If you follow an Ayurvedic diet, you’ll eat primarily whole or minimally processed foods and practice mindful eating rituals. “Doshas” in Ayurveda refer to your unique physical and mental constitution, which influence your personal well-being. Each person has their own dominant dosha or combination of two or three and your dosha, or combinations, will determine your diet and routine. Your dosha is determined by things like your complexion, eye colour, how you handle stress, body temperature and many more.
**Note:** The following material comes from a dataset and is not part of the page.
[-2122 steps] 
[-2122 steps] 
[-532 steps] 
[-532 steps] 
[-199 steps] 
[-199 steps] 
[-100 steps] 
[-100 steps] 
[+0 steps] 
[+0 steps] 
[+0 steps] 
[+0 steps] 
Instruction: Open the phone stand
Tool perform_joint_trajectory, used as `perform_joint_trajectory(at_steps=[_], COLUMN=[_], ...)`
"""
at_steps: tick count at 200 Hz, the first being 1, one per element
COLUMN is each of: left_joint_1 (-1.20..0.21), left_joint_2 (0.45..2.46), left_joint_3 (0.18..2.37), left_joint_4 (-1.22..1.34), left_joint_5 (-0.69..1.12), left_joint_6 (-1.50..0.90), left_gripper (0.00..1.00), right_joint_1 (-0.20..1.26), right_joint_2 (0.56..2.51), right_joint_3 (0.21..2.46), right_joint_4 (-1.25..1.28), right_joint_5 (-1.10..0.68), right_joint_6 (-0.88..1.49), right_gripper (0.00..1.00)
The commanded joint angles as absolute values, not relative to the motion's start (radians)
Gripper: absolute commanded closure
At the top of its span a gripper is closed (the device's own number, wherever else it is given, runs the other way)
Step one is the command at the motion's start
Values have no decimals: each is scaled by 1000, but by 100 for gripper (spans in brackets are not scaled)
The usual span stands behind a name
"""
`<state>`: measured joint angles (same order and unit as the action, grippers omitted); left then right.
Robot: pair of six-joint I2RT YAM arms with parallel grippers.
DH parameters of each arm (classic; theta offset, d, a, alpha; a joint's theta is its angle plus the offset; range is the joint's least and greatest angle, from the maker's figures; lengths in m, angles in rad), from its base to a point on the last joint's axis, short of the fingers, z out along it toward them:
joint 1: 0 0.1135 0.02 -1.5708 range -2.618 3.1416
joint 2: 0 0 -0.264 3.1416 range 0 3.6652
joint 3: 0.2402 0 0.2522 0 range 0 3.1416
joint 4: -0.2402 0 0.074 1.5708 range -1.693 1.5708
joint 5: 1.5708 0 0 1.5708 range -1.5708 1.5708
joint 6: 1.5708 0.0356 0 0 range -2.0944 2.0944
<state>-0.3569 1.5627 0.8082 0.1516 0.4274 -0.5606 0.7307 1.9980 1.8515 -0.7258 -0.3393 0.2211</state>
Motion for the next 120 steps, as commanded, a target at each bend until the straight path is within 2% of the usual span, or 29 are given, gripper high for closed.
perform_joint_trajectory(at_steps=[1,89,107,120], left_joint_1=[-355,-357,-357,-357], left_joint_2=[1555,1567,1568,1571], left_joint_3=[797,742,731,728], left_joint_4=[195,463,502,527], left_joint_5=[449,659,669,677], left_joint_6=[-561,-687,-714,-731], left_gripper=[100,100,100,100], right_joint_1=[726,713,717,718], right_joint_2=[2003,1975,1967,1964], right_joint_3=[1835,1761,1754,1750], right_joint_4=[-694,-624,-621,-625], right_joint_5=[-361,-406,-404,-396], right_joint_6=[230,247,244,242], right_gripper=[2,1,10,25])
There are three types dosha:

Kaphas –  tend to have larger hips and shoulders and are prone to illnesses such as bronchitis and sinus problems when they are out of balance.

Pittas – have high energy levels and good muscle tone but are short tempered when out of balance. They are also prone to ulcers, allergies and skin rashes.

Vatas – tend to be slender and often feel cold. When out of balance, they are inclined to have arthritis and dry skin.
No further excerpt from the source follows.